• Brief:
Find the line below with "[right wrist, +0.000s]" and the line with "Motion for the". Output exactly those lines and everything between them, leaving out the pictures.

• Collected material:
--- START ---
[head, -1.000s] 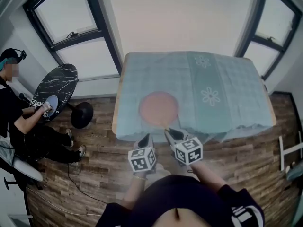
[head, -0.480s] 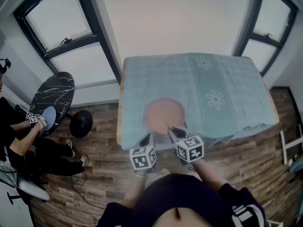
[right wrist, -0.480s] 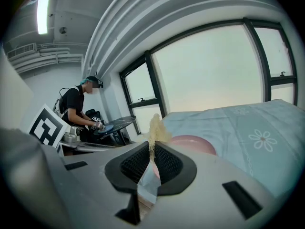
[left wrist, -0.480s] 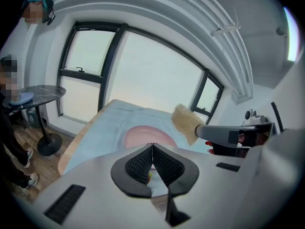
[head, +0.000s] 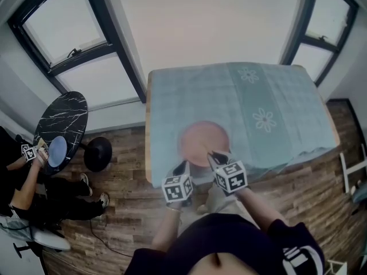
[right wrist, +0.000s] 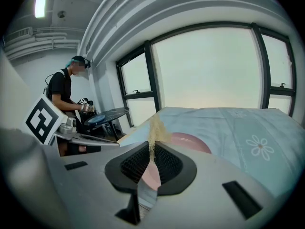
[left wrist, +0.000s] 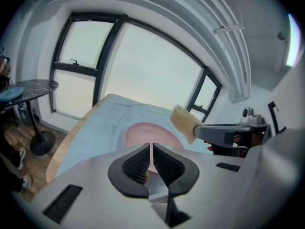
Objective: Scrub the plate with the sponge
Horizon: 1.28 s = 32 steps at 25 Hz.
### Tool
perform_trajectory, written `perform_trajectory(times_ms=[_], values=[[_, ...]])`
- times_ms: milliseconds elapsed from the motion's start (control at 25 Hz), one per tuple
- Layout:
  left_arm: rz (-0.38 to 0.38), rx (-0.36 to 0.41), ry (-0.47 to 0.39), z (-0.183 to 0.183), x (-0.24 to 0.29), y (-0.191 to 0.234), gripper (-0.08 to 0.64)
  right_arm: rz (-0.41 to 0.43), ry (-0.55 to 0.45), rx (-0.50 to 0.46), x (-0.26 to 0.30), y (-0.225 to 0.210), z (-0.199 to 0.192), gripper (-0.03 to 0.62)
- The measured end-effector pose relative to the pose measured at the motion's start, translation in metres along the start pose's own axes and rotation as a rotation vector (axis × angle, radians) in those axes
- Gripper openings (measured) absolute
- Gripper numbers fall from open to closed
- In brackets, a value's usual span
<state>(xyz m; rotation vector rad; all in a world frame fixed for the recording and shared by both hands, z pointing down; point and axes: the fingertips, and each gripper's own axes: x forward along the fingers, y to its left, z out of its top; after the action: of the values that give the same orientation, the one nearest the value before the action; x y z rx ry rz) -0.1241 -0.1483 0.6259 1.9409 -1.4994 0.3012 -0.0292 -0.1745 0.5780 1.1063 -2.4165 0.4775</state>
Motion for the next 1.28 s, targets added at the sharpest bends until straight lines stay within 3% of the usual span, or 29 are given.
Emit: perform_trajectory(times_ms=[160, 280, 600, 1280], values=[[-0.011, -0.044, 0.012, 0.001, 0.017, 0.01, 0.014, -0.02, 0.033, -0.018, 0.016, -0.014, -0.004, 0.037], [0.009, -0.034, 0.019, 0.003, 0.033, 0.022, 0.022, -0.031, 0.059, -0.041, 0.031, -0.026, -0.006, 0.037], [0.024, 0.002, 0.102, 0.002, 0.077, 0.047, 0.146, -0.069, 0.108, -0.084, 0.077, -0.065, -0.007, 0.037], [0.042, -0.001, 0.187, -0.002, 0.127, 0.068, 0.149, -0.097, 0.261, -0.074, 0.134, -0.106, -0.034, 0.037]])
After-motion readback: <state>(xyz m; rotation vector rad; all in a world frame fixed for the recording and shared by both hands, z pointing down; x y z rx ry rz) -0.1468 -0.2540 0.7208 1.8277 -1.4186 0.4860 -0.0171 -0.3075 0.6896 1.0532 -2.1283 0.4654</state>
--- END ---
• Answer box:
[right wrist, +0.000s] 
[left wrist, +0.000s] 
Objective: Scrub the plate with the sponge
Horizon: 1.28 s = 32 steps at 25 Hz.
### Tool
perform_trajectory, written `perform_trajectory(times_ms=[_], values=[[_, ...]])`
- times_ms: milliseconds elapsed from the motion's start (control at 25 Hz), one per tuple
- Layout:
  left_arm: rz (-0.38 to 0.38), rx (-0.36 to 0.41), ry (-0.47 to 0.39), z (-0.183 to 0.183), x (-0.24 to 0.29), y (-0.191 to 0.234), gripper (-0.08 to 0.64)
  right_arm: rz (-0.41 to 0.43), ry (-0.55 to 0.45), rx (-0.50 to 0.46), x (-0.26 to 0.30), y (-0.225 to 0.210), z (-0.199 to 0.192), gripper (-0.03 to 0.62)
- The measured end-effector pose relative to the pose measured at the motion's start, translation in metres along the start pose's own axes and rotation as a rotation vector (axis × angle, radians) in those axes
- Gripper openings (measured) absolute
- Gripper numbers fall from open to closed
- In brackets, a value's usual span
<state>(xyz m; rotation vector rad; all in a world frame fixed for the recording and shared by both hands, z pointing down; point and axes: the fingertips, and each gripper's own axes: x forward along the fingers, y to its left, z out of its top; after the action: of the values that give the same orientation, the one nearest the value before the action; x y z rx ry rz) -0.1241 -0.1483 0.6259 1.9409 -1.4994 0.3012 -0.0292 -0.1745 0.5780 1.1063 -2.4165 0.4775</state>
Motion for the next 1.28 s, targets added at the sharpest bends until straight lines stay within 3% of the usual span, or 29 are given.

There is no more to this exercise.